Problem details: Scan the entries below. Return every line that includes "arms".

Collected data entries:
---
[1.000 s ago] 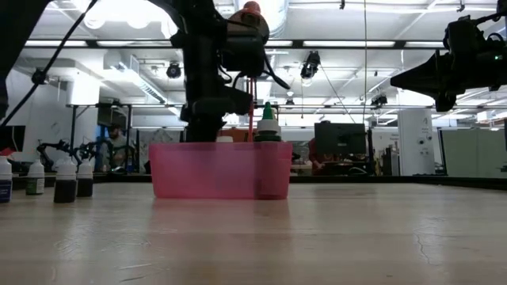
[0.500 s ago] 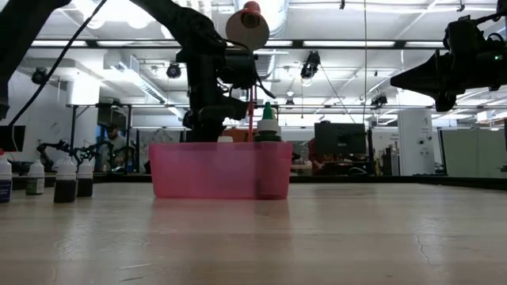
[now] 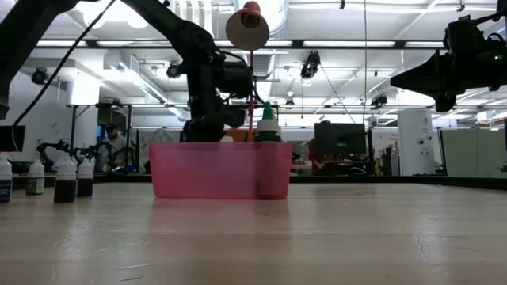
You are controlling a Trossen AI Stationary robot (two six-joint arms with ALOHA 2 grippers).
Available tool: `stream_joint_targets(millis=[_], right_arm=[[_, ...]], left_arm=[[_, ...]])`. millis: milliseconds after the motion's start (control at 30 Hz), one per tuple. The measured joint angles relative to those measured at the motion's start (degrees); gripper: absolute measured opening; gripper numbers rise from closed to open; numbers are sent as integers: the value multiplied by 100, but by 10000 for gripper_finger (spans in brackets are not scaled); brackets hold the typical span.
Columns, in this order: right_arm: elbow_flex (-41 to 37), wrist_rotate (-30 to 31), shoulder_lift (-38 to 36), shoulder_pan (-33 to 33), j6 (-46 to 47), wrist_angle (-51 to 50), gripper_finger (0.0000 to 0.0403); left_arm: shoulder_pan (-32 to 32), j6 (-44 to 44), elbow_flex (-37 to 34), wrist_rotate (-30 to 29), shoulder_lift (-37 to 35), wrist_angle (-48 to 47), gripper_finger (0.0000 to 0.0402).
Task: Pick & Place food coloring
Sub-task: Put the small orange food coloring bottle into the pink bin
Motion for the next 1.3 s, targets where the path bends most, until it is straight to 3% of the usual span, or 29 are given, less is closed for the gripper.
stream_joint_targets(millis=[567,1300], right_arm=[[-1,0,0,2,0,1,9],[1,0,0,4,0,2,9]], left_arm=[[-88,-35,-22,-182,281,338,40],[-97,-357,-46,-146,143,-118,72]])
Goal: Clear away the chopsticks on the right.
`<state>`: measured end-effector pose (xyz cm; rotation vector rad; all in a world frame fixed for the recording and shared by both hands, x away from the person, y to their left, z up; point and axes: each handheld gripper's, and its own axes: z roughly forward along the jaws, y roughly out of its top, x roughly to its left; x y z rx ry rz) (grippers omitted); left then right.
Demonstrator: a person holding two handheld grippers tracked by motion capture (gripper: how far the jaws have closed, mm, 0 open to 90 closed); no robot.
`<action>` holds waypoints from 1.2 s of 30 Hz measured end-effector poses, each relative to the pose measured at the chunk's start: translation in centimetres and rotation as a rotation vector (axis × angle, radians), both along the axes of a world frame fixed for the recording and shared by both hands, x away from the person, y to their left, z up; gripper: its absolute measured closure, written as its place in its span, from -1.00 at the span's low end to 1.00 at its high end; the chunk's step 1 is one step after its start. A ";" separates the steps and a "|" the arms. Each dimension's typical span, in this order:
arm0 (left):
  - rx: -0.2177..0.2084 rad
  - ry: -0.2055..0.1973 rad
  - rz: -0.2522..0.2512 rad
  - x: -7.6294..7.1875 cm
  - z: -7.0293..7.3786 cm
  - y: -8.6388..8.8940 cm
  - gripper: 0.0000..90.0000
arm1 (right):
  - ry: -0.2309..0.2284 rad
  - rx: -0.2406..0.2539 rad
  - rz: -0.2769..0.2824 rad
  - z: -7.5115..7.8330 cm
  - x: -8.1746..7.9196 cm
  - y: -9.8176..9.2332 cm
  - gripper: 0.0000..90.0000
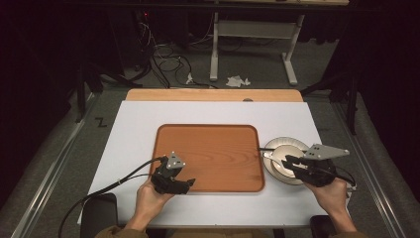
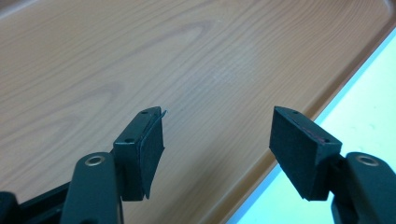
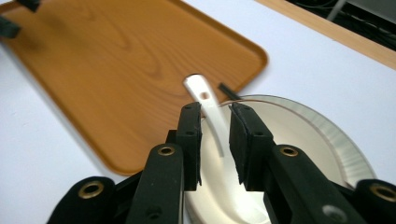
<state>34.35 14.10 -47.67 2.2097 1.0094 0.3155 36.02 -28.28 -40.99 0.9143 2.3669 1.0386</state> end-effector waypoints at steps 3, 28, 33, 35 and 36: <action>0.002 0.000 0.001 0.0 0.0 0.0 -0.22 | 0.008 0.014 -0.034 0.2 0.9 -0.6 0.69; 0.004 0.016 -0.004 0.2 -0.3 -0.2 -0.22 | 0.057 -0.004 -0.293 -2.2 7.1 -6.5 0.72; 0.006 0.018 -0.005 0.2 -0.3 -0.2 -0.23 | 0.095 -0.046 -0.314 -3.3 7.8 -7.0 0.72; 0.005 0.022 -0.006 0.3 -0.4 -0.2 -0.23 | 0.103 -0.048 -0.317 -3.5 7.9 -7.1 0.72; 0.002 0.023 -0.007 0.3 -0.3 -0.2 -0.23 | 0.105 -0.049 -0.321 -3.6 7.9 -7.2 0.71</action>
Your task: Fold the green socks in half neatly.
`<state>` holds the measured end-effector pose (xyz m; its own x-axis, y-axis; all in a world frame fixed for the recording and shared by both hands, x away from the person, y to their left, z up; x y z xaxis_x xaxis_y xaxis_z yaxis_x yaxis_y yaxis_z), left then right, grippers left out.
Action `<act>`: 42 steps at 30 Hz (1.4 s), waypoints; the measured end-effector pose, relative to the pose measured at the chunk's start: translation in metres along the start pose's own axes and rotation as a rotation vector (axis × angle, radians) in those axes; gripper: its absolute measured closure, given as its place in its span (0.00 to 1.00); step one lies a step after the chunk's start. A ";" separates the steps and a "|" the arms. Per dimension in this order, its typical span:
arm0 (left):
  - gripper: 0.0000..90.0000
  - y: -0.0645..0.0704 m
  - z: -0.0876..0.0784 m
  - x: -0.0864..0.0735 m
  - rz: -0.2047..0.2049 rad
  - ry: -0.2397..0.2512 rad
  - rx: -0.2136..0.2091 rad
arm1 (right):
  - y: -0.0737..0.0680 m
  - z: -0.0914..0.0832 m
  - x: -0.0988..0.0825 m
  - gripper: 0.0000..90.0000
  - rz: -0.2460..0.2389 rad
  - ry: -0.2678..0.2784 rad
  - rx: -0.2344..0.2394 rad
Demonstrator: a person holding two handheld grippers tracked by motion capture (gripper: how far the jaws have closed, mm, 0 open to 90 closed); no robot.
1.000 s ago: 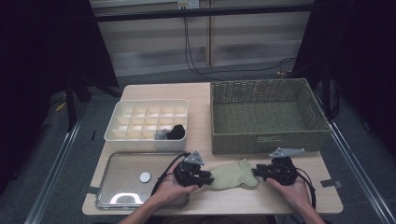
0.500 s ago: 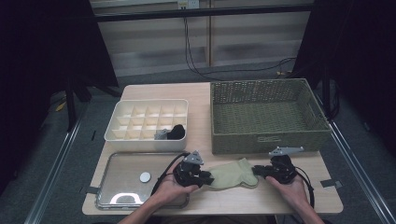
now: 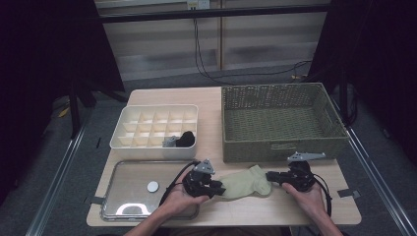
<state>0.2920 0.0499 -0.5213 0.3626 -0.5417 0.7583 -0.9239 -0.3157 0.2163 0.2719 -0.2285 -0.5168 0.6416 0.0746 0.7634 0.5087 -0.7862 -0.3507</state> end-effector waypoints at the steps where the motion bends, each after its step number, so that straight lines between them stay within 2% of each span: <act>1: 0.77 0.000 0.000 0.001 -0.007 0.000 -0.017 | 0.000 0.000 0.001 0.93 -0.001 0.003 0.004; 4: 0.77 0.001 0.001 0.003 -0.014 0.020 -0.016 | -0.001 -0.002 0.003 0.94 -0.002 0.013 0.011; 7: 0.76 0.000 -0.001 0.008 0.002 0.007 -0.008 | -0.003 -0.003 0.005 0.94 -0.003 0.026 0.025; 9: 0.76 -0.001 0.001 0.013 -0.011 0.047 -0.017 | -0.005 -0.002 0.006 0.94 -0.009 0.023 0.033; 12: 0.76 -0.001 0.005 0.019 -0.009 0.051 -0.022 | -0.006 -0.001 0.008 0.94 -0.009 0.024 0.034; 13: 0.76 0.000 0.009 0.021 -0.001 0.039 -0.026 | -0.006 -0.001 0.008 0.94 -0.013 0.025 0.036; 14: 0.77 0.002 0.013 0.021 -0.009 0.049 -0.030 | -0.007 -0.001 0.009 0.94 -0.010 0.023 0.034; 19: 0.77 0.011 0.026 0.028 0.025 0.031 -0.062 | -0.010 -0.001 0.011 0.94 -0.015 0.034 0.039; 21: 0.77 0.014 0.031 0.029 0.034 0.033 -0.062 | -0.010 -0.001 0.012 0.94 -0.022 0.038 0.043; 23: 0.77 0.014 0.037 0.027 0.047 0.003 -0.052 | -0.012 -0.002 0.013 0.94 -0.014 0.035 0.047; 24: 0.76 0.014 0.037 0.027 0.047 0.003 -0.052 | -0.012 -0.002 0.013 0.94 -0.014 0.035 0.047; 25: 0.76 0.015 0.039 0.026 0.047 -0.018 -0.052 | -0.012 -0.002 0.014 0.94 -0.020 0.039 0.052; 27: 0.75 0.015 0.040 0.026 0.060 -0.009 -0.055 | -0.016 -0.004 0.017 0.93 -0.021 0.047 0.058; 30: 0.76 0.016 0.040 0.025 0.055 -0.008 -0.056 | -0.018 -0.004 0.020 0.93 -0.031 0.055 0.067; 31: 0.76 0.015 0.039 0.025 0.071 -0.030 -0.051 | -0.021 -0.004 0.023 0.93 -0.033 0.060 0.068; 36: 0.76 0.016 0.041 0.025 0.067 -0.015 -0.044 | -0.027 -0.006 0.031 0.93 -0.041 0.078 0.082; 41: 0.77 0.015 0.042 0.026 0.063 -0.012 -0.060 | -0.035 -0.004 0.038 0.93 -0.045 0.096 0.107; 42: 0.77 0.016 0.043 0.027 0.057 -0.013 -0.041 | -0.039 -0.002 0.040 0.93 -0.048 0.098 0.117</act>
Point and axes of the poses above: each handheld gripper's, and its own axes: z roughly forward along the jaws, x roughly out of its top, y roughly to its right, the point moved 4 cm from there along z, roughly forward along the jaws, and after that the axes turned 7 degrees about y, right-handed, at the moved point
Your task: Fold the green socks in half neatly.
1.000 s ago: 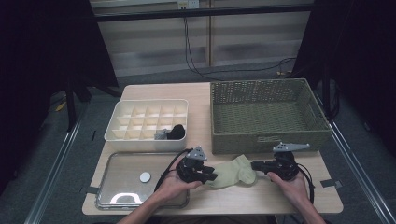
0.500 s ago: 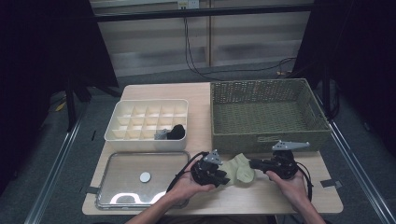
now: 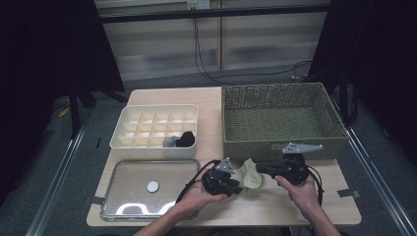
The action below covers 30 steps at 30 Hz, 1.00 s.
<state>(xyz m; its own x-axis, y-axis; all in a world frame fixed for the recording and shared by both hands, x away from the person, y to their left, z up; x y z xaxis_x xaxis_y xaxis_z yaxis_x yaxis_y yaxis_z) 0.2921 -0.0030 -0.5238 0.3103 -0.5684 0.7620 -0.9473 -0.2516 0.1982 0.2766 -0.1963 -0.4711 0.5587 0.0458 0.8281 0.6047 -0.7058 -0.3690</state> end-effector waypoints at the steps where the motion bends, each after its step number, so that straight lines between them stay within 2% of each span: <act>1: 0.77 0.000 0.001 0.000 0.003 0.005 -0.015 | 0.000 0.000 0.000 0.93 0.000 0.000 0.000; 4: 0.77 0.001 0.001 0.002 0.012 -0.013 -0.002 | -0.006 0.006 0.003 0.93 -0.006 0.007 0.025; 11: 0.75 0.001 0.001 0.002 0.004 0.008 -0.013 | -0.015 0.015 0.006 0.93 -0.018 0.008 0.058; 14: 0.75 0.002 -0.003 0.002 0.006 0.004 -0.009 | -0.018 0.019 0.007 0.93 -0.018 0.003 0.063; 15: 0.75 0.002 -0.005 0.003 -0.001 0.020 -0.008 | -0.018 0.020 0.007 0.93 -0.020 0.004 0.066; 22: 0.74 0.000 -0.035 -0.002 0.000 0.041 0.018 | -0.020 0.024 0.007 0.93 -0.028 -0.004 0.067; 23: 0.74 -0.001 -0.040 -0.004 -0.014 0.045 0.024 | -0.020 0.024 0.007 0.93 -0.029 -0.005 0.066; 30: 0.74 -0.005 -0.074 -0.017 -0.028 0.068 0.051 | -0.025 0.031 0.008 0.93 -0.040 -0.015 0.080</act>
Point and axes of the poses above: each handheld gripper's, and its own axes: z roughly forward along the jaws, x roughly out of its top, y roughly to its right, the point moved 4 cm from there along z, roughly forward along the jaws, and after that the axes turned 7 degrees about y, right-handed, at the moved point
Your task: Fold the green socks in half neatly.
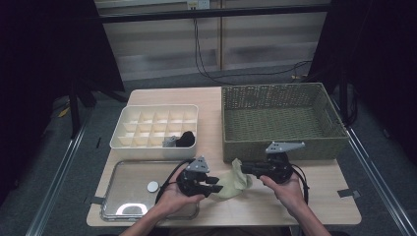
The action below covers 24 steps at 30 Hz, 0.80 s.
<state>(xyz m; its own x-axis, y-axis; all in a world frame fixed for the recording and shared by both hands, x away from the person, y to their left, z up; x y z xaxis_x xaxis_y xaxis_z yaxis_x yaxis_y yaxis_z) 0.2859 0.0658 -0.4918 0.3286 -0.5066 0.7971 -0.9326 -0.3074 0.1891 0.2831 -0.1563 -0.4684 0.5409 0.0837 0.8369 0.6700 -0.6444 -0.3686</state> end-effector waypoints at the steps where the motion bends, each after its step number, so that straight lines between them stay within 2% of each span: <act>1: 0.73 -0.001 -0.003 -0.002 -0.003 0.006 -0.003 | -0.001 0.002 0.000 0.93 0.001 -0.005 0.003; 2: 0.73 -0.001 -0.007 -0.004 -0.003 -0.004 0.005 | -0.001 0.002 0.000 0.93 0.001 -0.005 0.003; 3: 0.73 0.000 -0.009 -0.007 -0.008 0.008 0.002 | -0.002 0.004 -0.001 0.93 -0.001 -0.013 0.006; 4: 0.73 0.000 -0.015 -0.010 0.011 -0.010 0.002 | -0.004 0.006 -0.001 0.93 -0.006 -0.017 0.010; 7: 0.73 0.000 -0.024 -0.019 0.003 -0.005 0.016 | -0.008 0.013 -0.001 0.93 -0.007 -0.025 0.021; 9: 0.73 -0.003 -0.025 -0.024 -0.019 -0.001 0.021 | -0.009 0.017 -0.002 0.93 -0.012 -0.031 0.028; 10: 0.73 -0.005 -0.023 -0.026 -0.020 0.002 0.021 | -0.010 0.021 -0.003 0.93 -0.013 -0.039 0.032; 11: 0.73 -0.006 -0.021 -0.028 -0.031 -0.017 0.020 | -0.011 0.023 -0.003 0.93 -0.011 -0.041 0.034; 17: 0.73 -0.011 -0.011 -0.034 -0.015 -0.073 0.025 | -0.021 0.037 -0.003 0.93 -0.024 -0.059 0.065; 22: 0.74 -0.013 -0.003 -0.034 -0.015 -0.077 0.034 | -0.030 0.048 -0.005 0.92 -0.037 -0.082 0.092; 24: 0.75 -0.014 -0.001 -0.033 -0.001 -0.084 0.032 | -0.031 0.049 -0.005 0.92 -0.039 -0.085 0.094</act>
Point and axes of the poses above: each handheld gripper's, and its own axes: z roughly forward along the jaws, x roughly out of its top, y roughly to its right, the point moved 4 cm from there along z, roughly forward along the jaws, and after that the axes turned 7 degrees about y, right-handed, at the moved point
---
Written answer:
You are controlling a Trossen AI Stationary robot (two six-joint arms with ALOHA 2 grippers).
`<action>` holds waypoints from 1.2 s of 30 Hz measured end-effector poses, each relative to the pose measured at the chunk's start: translation in centimetres and rotation as a rotation vector (axis × angle, radians), both along the axes of a world frame fixed for the recording and shared by both hands, x away from the person, y to their left, z up; gripper: its absolute measured closure, written as its place in its span, from -1.00 at the span's low end to 1.00 at its high end; the chunk's step 1 is one step after its start. A ";" separates the steps and a "|" the arms. Each dimension's typical span, in this order:
Action `<act>`: 42 steps at 30 Hz (1.4 s), waypoints; the measured end-effector pose, relative to the pose measured at the chunk's start: translation in metres along the start pose's own axes and rotation as a rotation vector (axis × angle, radians) in those axes; gripper: its absolute measured closure, given as its place in its span (0.00 to 1.00); step one lies a step after the chunk's start. A ";" separates the steps and a "|" the arms. Per dimension in this order, its typical span:

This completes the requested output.